Returns: numpy array
A MNF transformed cube (m x n x p).

References

C-I Change and Q Du, “Interference and Noise-Adjusted Principal Components Analysis,” IEEE TGRS, Vol 36, No 5, September 1999.

display_components(n_first=None, colorMap='jet', suffix=None)[source]

Display some bands.

Parameters: n_first – int [default None] Display the first n components. colorMap – string [default jet] A matplotlib color map. suffix – string [default None] Suffix to add to the title.
get_components(n)[source]
Return: numpy array
Return the first n bands (maximum variance bands).
inverse_transform(X)

Inverse the PCA rotation step. The cube stay whitened. Usefull if you want to denoise noisy bands before the rotation.

X: numpy array
A transformed (MNF) cube (m x n x p).
Return: numpy array
A inverted cube (m x n x p).
plot_components(path, n_first=None, colorMap='jet', suffix=None)[source]

Plot some bands.

Parameters: path – string The path where to put the plot. n_first – int [default None] Print the first n components. colorMap – string [default jet] A matplotlib color map. suffix – string [default None] Suffix to add to the title.

## Savitzky Golay¶

class pysptools.noise.SavitzkyGolay[source]

Apply a Savitzky Golay low pass filter.

denoise_bands(M, window_size, order, derivative=None)

Apply the Savitzky Golay filter on each band.
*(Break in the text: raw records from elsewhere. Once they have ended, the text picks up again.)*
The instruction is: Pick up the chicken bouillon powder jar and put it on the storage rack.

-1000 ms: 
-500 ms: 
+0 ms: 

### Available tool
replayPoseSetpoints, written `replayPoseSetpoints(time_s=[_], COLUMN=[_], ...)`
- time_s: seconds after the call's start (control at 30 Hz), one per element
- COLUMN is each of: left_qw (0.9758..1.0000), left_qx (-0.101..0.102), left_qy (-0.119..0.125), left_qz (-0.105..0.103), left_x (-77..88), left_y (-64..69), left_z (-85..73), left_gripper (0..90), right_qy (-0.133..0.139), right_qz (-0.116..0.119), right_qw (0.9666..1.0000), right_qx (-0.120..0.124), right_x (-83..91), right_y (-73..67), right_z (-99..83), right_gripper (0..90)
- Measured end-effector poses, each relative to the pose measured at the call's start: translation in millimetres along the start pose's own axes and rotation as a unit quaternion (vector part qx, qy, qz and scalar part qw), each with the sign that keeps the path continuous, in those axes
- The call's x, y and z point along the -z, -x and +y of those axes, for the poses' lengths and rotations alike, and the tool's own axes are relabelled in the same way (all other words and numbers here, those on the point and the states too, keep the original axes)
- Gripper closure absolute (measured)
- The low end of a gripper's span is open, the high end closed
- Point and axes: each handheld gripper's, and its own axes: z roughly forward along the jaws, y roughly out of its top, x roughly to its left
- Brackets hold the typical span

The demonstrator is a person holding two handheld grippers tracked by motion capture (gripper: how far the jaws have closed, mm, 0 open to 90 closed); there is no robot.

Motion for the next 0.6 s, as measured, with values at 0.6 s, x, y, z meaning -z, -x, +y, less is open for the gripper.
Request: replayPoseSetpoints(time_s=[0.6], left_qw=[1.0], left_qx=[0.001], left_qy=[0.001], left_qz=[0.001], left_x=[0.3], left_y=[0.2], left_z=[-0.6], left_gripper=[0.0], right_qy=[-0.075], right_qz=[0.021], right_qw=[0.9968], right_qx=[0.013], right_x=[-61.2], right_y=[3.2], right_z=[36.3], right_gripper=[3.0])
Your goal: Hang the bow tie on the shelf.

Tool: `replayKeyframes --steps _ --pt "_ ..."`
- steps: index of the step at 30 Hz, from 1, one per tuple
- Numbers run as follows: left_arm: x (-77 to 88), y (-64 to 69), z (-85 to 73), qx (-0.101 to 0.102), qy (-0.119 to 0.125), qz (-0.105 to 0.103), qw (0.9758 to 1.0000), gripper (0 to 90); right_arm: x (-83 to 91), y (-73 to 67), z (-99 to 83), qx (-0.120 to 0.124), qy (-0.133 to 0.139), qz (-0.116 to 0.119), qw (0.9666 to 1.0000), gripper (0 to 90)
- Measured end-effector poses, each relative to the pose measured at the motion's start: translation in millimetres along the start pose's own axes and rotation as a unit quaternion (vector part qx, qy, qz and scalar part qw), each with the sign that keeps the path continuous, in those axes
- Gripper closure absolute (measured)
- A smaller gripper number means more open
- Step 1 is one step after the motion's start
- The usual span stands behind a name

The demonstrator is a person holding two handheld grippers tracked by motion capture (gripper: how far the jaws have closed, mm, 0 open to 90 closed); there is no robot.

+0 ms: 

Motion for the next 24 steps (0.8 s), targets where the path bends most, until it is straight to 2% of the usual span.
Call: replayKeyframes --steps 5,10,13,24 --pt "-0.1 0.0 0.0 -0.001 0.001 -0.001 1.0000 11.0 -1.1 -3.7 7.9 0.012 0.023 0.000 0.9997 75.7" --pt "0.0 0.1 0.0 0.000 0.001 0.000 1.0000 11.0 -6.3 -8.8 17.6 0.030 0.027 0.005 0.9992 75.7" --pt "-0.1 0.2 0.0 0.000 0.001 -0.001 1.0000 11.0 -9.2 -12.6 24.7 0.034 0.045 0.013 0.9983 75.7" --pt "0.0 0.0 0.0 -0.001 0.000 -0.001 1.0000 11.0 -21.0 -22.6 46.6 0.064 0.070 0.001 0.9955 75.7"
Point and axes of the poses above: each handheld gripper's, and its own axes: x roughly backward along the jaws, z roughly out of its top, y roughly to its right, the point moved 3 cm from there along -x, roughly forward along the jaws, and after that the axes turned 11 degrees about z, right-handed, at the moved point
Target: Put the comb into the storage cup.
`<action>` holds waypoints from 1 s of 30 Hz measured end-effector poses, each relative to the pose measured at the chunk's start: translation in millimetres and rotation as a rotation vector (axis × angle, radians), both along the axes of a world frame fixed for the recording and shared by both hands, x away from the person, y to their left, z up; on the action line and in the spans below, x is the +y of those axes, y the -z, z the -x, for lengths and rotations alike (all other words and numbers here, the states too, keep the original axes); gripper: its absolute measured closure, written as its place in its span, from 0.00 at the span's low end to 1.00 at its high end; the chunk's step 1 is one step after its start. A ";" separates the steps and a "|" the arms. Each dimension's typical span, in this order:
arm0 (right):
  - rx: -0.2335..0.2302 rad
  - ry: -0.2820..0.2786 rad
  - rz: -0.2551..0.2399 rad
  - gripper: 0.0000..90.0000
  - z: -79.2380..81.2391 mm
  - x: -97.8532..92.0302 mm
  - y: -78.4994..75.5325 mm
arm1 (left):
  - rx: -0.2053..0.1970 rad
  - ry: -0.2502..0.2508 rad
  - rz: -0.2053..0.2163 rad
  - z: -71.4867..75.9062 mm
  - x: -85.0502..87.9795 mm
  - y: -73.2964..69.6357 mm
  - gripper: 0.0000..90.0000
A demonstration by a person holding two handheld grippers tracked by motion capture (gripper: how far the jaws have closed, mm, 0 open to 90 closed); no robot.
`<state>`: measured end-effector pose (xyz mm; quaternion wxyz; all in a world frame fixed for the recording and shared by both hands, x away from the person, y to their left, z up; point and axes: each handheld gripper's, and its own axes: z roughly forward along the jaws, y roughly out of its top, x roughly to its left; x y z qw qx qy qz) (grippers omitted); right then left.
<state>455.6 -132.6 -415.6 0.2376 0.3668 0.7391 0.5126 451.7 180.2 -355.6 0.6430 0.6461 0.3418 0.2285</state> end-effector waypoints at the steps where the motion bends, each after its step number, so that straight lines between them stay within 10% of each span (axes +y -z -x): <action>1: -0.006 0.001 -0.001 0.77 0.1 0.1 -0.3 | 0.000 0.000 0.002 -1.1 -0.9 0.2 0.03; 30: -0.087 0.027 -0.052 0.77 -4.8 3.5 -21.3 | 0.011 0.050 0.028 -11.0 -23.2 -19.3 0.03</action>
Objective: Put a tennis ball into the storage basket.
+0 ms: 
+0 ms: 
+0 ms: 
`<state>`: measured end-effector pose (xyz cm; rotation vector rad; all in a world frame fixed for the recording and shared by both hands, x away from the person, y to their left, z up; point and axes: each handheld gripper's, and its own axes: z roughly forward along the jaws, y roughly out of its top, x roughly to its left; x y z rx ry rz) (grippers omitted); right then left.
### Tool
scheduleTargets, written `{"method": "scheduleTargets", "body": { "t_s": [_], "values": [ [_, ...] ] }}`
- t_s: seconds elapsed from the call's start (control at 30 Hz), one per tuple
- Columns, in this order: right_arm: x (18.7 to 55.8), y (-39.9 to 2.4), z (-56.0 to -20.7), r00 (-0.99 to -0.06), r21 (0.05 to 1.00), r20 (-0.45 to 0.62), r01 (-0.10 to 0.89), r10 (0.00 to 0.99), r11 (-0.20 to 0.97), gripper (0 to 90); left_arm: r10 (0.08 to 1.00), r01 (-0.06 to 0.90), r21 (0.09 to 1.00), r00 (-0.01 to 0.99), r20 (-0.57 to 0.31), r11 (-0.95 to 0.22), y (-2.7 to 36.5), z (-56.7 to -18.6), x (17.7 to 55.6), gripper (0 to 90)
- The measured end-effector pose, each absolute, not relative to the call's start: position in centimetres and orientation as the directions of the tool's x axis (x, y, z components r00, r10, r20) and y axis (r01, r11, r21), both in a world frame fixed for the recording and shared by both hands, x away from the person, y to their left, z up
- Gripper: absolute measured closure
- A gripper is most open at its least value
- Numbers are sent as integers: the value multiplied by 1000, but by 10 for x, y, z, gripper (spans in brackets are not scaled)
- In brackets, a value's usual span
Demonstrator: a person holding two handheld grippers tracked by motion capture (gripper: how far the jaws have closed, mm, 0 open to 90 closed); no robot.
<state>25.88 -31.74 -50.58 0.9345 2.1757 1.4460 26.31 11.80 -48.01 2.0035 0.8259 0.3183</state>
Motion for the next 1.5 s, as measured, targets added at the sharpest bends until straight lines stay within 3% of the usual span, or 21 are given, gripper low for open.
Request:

Parameters: M – numpy array A HSI cube (m x n x p). window_size – int the length of the window. Must be an odd integer number. order – int the order of the polynomial used in the filtering. Must be less then window_size - 1. derivative – string [default None] direction of the derivative to compute, can be None, ‘col’, ‘row’, ‘both’.
Returns: numpy array
the smoothed signal (or it’s n-th derivative) (m x n x p).
Code source:
The scipy Cookbook, SavitzkyGolay section. This class is not under the copyright of this file.
denoise_spectra(M, window_size, order, deriv=0, rate=1)

Apply the Savitzky Golay filter on each spectrum. Smooth (and optionally differentiate) data with a Savitzky-Golay filter. The Savitzky-Golay filter removes high frequency noise from data. It has the advantage of preserving the original shape and features of the signal better than other types of filtering approaches, such as moving averages techniques.

Parameters: M – numpy array A HSI cube (m x n x p). window_size – int the length of the window. Must be an odd integer number. order – int the order of the polynomial used in the filtering. Must be less then window_size - 1. deriv – int [default 0] the order of the derivative to compute (default = 0 means only smoothing).
Returns: numpy array
the smoothed signal (or it’s n-th derivative) (m x n x p).
Code source:
The scipy Cookbook, SavitzkyGolay section. This class is not under the copyright of this file.
display_bands_sample(band_no, suffix=None)[source]

Display a filtered band.

Parameters: band_no – int or string The band index. If band_no == ‘all’, plot all the bands. suffix – string [default None] Add a suffix to the title.
display_spectrum_sample(M, x, y, suffix=None)[source]

Display a spectrum sample with the original and the filtered signal.

Parameters: M – ‘numpy array’ The original cube (m x n x p). x – int The x coordinate. y – int The y coordinate. suffix – string [default None] Add a suffix to the title.
plot_bands_sample(path, band_no, suffix=None)[source]

Plot a filtered band.

Parameters: path – string The path where to put the plot. band_no – int or string The band index. If band_no == ‘all’, plot all the bands. suffix – string [default None] Add a suffix to the file name.
plot_spectrum_sample(M, path, x, y, suffix=None)[source]

Plot a spectrum sample with the original and the filtered signal.

Parameters: M – ‘numpy array’ The original cube (m x n x p). path – string The path where to put the plot. x – int The x coordinate. y – int The y coordinate. suffix – string [default None] Add a suffix to the file name.